Give every entry again, exactly.

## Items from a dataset
▼

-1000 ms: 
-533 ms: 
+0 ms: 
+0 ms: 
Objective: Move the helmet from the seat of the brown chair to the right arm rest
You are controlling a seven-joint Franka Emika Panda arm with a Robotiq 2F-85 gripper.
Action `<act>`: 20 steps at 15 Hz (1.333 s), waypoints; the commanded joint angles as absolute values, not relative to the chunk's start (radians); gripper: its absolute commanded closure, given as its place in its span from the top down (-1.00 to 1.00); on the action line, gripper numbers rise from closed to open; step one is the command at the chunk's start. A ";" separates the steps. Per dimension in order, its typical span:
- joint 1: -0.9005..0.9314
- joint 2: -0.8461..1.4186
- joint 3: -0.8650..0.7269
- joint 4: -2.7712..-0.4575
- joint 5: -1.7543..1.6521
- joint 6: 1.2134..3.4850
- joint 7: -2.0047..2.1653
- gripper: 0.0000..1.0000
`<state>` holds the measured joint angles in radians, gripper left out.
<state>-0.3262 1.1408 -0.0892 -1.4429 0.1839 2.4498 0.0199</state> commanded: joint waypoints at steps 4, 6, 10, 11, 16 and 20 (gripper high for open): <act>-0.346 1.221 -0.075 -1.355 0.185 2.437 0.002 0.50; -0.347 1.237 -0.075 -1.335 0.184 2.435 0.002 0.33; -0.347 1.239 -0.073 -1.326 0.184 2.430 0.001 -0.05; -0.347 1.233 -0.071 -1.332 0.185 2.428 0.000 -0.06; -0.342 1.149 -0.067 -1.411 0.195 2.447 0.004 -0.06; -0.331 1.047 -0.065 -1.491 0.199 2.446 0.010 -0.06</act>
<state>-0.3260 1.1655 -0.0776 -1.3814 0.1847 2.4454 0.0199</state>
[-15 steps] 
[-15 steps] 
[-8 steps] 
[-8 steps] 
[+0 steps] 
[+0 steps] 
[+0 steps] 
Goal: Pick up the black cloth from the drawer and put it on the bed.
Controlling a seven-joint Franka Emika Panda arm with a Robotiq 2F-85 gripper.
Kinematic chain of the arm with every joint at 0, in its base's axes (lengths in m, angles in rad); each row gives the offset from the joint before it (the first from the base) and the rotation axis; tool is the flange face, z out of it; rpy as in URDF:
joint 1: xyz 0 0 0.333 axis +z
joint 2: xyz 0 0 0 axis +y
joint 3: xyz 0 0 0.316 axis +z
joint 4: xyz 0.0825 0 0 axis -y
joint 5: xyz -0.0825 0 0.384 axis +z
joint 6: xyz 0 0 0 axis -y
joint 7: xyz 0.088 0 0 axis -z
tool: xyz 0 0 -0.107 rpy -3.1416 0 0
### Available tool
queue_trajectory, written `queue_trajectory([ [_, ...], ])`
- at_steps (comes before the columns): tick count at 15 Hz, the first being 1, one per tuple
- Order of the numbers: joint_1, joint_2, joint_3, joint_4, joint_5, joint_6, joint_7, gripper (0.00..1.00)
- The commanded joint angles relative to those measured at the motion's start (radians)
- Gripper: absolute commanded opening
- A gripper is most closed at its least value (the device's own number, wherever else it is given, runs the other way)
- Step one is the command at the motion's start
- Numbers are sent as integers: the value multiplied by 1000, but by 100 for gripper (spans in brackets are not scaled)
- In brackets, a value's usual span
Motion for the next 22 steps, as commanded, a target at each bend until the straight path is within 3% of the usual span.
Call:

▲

## ANSWER TO THIS TASK
-1000 ms: 
-533 ms: 
+0 ms: 
+0 ms: 
Objective: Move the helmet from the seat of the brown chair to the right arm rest
You are controlling a seven-joint Franka Emika Panda arm with a Robotiq 2F-85 gripper.
Action `<act>`: 20 steps at 15 Hz (1.333 s), waypoints; the commanded joint angles as absolute values, not relative to the chunk's start (radians); gripper: its absolute commanded closure, given as its place in its span from the top down (-1.00 to 1.00); on the action line, gripper numbers rise from closed to open; step one is the command at the chunk's start. A ";" separates the steps. Per dimension in order, its typical span:
- joint 1: -0.9005..0.9314
- joint 2: -0.8461..1.4186
- joint 3: -0.8650..0.7269
- joint 4: -2.7712..-0.4575
- joint 5: -1.7543..1.6521
- joint 6: 1.2134..3.4850
- joint 7: -2.0047..2.1653
- gripper: 0.0000..1.0000
`<state>` holds the measured joint angles in radians, gripper left out.
<state>-0.3262 1.1408 -0.0892 -1.4429 0.1839 2.4498 0.0199</state> commanded: joint waypoints at steps 4, 6, 10, 11, 16 and 20 (gripper high for open): <act>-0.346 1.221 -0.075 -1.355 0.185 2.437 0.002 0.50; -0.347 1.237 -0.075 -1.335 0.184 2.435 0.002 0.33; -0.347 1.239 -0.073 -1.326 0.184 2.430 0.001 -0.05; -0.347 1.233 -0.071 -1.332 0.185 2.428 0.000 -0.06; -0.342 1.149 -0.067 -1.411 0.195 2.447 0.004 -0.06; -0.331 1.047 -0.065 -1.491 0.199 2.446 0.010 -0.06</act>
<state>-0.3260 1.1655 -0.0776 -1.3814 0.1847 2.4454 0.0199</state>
[-15 steps] 
[-15 steps] 
[-8 steps] 
[-8 steps] 
[+0 steps] 
[+0 steps] 
[+0 steps] 
Goal: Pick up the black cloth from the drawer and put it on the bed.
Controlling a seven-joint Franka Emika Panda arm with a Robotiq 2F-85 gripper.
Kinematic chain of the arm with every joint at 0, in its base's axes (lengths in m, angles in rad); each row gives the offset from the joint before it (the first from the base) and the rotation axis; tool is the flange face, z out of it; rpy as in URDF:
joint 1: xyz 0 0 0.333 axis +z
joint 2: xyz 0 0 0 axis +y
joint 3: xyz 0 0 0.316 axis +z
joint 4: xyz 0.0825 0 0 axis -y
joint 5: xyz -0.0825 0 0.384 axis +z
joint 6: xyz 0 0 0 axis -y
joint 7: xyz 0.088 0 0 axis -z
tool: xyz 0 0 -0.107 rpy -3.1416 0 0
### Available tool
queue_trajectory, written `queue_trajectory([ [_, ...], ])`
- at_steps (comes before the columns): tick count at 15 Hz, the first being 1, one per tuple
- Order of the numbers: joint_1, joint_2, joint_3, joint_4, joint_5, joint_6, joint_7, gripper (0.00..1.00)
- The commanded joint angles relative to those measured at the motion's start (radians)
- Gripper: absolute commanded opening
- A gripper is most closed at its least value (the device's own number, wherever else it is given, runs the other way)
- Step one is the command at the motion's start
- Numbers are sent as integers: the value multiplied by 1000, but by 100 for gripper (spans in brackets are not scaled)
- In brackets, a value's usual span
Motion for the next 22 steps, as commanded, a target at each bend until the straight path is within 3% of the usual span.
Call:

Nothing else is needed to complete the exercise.